Check the entries below and say how many lines include the word "instruction". No other text is wanted.

Dataset items:
- - -
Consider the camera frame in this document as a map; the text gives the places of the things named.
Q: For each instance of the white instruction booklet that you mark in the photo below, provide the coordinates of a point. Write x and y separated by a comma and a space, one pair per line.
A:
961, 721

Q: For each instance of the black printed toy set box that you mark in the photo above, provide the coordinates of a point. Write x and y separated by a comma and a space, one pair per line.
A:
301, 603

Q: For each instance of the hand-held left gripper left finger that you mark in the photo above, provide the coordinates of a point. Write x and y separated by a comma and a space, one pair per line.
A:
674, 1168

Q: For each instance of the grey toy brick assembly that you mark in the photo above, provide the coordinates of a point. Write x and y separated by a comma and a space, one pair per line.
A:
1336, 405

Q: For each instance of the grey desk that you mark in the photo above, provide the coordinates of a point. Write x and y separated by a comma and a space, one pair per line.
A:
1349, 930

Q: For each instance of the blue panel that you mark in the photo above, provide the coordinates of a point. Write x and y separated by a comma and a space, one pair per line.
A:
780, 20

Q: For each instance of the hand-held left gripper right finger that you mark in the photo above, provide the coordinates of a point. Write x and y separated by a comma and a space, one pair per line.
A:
- - -
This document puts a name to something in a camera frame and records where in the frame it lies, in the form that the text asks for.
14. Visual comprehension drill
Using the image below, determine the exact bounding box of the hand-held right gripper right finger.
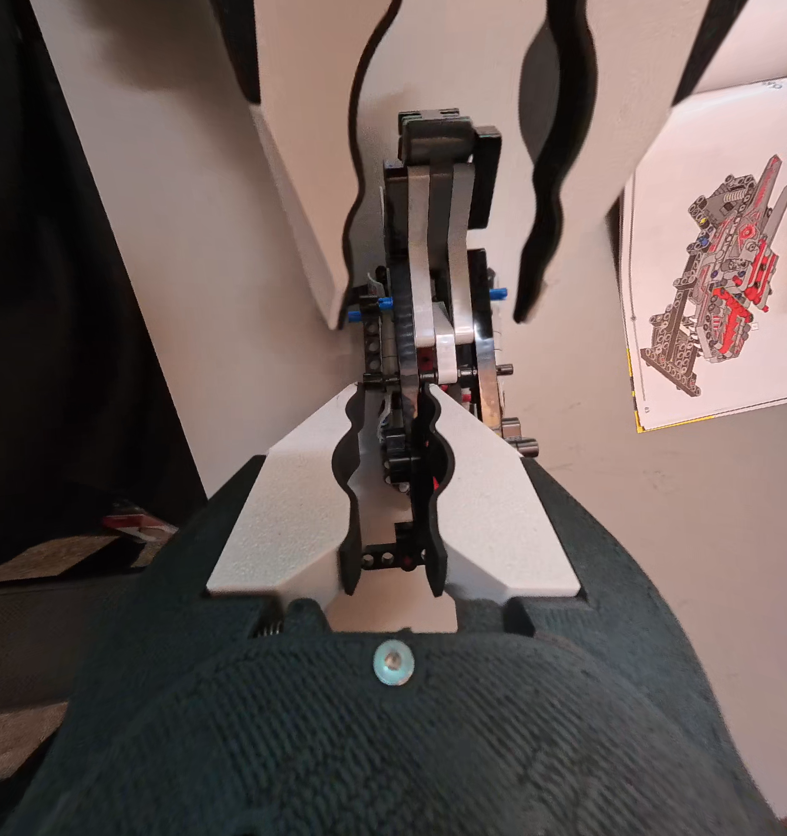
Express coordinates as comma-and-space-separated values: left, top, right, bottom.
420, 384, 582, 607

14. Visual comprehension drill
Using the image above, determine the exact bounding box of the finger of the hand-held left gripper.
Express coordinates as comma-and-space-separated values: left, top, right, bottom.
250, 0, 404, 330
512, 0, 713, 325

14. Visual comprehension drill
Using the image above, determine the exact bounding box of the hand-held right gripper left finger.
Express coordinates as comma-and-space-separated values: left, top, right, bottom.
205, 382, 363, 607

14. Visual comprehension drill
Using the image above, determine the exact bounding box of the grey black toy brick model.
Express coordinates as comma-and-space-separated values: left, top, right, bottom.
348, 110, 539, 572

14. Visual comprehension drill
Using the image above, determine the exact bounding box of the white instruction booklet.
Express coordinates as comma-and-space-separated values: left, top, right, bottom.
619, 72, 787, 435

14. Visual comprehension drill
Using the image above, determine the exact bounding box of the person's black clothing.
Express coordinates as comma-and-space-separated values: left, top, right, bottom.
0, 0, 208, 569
- - -
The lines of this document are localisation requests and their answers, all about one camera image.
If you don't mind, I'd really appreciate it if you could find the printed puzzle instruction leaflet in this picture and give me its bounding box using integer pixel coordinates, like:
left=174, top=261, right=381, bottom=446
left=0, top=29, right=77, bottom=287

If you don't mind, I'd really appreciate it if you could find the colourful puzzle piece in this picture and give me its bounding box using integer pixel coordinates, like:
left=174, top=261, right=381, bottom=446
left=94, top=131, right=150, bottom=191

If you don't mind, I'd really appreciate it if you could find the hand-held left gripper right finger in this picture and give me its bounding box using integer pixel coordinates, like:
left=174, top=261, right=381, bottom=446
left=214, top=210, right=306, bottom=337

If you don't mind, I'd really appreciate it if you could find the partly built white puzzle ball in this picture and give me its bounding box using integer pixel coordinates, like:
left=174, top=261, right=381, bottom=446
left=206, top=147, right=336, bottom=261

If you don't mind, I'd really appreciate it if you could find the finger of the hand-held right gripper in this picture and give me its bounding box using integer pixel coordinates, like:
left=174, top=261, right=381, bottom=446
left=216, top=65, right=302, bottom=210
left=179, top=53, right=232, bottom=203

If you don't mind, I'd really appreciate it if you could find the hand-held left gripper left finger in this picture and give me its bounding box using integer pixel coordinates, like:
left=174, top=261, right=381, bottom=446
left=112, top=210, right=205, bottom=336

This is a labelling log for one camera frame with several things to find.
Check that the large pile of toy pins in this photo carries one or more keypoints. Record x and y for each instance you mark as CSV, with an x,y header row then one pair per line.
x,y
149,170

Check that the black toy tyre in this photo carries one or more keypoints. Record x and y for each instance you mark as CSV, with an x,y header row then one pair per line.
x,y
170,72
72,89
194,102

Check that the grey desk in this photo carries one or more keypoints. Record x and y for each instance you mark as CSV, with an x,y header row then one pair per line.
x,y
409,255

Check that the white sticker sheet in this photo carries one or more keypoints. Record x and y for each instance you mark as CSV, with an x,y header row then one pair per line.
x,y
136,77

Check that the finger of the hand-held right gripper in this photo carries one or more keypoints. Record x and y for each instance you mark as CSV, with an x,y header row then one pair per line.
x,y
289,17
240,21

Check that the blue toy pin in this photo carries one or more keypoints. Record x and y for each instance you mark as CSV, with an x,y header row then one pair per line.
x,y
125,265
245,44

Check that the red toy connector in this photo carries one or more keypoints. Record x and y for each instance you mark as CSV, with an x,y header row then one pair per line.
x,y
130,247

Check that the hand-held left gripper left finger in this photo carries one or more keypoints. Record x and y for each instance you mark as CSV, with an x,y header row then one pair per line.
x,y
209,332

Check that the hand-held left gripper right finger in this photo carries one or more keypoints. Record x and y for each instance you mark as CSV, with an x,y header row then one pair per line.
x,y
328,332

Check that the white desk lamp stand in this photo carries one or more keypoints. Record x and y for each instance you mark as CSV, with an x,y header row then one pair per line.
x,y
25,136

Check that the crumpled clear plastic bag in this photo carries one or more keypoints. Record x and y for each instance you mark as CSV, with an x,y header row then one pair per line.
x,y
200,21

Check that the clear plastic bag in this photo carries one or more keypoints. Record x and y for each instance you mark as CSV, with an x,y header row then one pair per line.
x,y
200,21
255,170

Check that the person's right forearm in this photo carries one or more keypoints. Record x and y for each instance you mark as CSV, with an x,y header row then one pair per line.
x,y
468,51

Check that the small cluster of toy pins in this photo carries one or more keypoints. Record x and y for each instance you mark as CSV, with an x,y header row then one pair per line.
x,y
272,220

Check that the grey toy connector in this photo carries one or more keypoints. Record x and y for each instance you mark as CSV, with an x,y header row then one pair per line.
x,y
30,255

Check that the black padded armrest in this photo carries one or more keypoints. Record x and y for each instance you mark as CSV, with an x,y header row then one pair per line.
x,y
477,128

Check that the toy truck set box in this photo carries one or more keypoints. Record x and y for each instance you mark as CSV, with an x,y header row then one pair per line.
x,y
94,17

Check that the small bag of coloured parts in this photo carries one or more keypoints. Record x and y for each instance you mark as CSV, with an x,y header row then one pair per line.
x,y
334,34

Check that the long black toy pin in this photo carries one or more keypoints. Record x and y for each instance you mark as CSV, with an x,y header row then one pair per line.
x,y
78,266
- - -
■ **Your response**
3